Most people wouldn’t give a second thought to the Torah pointer they use to read and follow along with the Hebrew text.
Known as a yad in Hebrew, the Torah pointer is commonly used in place of an index finger on the page, as it’s considered respectful to avoid direct contact with the scroll. It’s usually silver or another precious metal.
At the University of Virginia’s Fralin Museum of Art, each of the more than 80 yads on display is different from the last. “Between Hand and Scroll” displays Torah pointers made from a range of materials: gold, silver, pearls, jewels, badger hairs, a whale’s tooth, porcupine quills, whitefish vertebrae, recycled cans and a skateboard. They’re all somehow connected to the natural world.
“‘Normally, you take a yad for granted,’” Wendy Ligon Smith, an assistant professor at UVA who curated the exhibition, recalled viewers saying. “‘It’s just the thing that’s hanging on the Torah that you use.’ And they had never thought of them as artworks.”
These works of art are part of a recent gift to the museum of 150 Torah pointers by Virginia philanthropist Clay Barr, who has collected yads for nearly 30 years in honor of her late husband, Jay D. A. Barr.
“The collector started by collecting antique yads — Torah pointers — and they’re very decorative, beautiful,” Ligon Smith said. “Then she started commissioning contemporary artists to make yads out of all different kinds of things.

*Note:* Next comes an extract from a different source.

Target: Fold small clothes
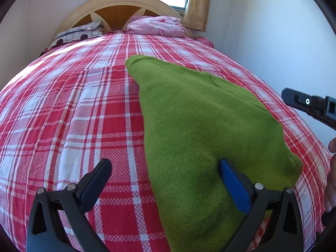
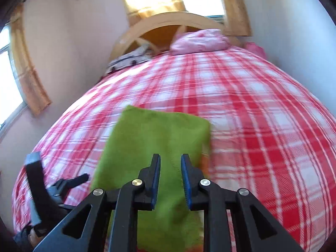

“There are a number of them that are made out of interesting materials,” she added, including porcelain, blown glass and forged steel.

Virginia sculptor Spencer Tinkham designed a wooden yad using Barr’s grandson’s broken skateboard. A yad by Colombian artist Federico Uribe is made entirely of pencils with an eraser for the pointer.
“When you look at the form of it, you can kind of tell, ‘I wouldn’t actually use this,’” Ligon Smith said. “Can you actually hold this to use it? Not really. A lot of the yads are only Torah pointers in the sense that that’s the form they’re recalling; they don’t actually have the practical purpose of being a yad.”
Ligon Smith, an art historian by training, arranged the exhibition by design or by the material used by the artist.
“Most visitors notice these came from all over,” Ligon Smith said of the yads on display. “They notice that there’s a Torah pointer from Poland in the 1900s; there’s one from Afghanistan from the 1800s; there’s one from England from the last 50 years. Seeing them all in proximity, a lot of people have walked away appreciating the global reach of Jewish religious practice.”
She also said the yads’ designs and materials vary by country of origin, from France and Finland to Morocco and Israel.
“There’s lots of variety, which I think surprises some people,” Ligon Smith said.
Ligon Smith worked with Lise Dobrin, a professor of anthropology at UVA, and the students of the fall 2024 Curating Culture course. Ligon Smith focused on the art history and design aspects, while Dobrin provided the cultural background as a member of Congregation Beth Israel in Charlottesville and regular Torah reader.
Knowing that the average visitor to the exhibit wouldn’t have background knowledge about a yad, Ligon Smith and Dobrin got to work defining, “What is a Torah pointer?” which first begs the question: “What is the Torah?”
Dobrin approached her senior rabbi, Rabbi Tom Gutherz, for his knowledge of Jewish tradition: “I felt like he was a safe backstop for a lot of the things we were doing.”
“We wanted there to be enough context about what the ritual reading of Torah is about,” Dobrin said. “We decided to include a video recording of a Torah service … and that is featured as part of the exhibition.”
Through this exhibit, non-Jewish viewers learn “very basic things about Judaism,” such as the importance of the Torah, the custom of reading from the text on Saturday mornings and what that service looks like.
Jewish viewers’ experiences might be completely different.
“For viewers who are familiar with Jewish ritual practice and Torah reading, it draws attention to the yad as a form,” Dobrin said. “All of our yads that we use are decorated in some way, but we just don’t think about that. So [this exhibit] expands out your thinking of what a yad can be and what a Jewish cultural object can be.”
Ligon Smith said the exhibit offers a lot for viewers to connect with regardless of their background. Children, for instance, appear to have fun with the search-and-find aspect of the exhibition.
“Because the objects are relatively small, it does feel like a treasure hunt,” Ligon Smith said.
“One of the things about this exhibition is that there are many little things and they’re all beautiful and interesting,” Dobrin said. “So it’s fun to look at. … It pulls you in. The lighting is very powerful, so it’s dark in the room and you look down and see this beautiful, little decorated thing and read about it.”
“Between Hand and Scroll: The Barr Collection” opened in February and will be on display through July 20.